For an ordered pair of real numbers, if both of its two entries are contained in the open interval $(0,1)$, it is called an Ordered Pair of Normalized real numbers (OPN). In this paper, a comprehensive theory is presented, which provides a novel mathematical tool for dealing with OPNs. Specifically, the eight arithmetic operations and trigonometric functions of OPNs are given.

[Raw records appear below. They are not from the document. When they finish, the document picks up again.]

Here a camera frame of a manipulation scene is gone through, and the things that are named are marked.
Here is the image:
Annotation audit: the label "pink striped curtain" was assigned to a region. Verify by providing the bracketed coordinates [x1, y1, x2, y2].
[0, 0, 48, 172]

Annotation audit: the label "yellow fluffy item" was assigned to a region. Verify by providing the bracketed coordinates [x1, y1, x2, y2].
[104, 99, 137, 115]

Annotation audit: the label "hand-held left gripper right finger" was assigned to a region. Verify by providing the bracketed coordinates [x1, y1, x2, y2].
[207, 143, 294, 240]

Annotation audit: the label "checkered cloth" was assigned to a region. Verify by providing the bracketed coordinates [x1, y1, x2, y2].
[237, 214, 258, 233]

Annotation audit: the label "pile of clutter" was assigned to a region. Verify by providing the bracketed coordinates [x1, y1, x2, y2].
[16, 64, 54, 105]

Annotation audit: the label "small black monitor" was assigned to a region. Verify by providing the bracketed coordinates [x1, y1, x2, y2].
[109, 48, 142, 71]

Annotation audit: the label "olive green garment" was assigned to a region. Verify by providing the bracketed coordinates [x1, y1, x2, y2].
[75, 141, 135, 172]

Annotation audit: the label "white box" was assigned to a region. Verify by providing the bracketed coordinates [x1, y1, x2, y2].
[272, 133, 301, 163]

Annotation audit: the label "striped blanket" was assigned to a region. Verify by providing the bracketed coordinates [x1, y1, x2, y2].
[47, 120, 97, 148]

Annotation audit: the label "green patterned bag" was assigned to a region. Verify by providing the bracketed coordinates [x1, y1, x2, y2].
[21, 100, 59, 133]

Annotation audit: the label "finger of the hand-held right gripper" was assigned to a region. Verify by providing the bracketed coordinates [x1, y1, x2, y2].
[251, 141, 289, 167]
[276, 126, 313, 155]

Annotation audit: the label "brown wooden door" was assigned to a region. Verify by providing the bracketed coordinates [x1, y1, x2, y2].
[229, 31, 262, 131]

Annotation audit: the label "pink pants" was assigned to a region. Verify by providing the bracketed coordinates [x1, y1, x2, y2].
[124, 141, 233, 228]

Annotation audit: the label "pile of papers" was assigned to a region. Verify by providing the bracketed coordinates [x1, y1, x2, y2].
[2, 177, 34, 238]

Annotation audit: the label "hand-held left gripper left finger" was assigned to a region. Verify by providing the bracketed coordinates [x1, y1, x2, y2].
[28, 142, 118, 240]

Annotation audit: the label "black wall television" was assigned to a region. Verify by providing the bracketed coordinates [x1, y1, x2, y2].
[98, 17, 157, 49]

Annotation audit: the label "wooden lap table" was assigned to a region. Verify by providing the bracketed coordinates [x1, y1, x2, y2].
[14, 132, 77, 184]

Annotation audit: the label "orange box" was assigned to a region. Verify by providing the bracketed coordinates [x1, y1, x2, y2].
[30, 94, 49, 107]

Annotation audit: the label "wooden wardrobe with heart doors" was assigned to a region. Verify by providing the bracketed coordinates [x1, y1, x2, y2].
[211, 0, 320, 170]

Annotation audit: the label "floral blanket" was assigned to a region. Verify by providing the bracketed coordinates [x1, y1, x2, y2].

The set of OPNs is closed under these operations. Later, a total order defined on the set of OPNs is shown, and Cauchy–Schwarz inequality of OPNs’ version is proved to be true. Finally, a decision making example is given to demonstrate the feasibility and rationality of the OPNs theory proposed.

对于有序实数对，如果其两个条目都包含在开放时间间隔中 $（0，\mathrm{1个}）$，称为标准化实数有序对（OPN）。本文提出了一种综合理论，为处理OPN提供了一种新颖的数学工具。具体来说，给出了OPN的八个算术运算和三角函数。在这些操作下，这组OPN被关闭。后来，显示了在OPN集合上定义的总顺序，并且证明了OPN版本的Cauchy–Schwarz不等式是正确的。最后，给出一个决策实例来说明所提出的OPNs理论的可行性和合理性。